Specifically, I'm trying to show that

$... + \frac 18 + \frac 14 + \frac 12 + 1 + 2 + 4 + 8 + ... ≡ 0 \mod ω$,

and hence that $1 + 2 + 4 + 8 + ... ≡ -1 \mod ω$.

I can't find any literature on this topic but it certainly feels like something worth studying; does anyone know how I could go about investigating this? I've been thinking about this for weeks now and still only have 2 ideas:

  1. The fact that N is not the power set of any set seems to suggest that ω is not a power of 2, but c (:= |R| = 2^ω) is, and (I think) c is divisible by ω.

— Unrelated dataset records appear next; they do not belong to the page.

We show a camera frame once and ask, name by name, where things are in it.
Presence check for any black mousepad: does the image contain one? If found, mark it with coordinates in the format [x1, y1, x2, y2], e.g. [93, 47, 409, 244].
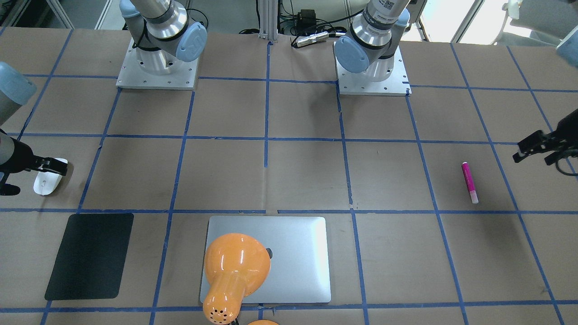
[45, 213, 134, 301]

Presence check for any orange desk lamp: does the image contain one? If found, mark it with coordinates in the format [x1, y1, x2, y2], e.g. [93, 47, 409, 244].
[203, 233, 273, 325]

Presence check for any pink marker pen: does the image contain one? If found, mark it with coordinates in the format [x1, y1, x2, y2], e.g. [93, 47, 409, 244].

  2. The "infinite binary tree" fractal over the interval (0,1) illustrates

    • the fact that |R| = 2^ω (real numbers x : 0 < x < 1, expressed in binary)
    • the fact that $\frac 12 + \frac 14 + \frac 18 + ... = 1$ (its width)
    • and it has $1 + 2 + 4 + 8 + ... $ nodes.

This seems like a really important object for my purposes, but I can't find a way to link the number of nodes with the width.

Any help is very much appreciated, this has been driving me crazy.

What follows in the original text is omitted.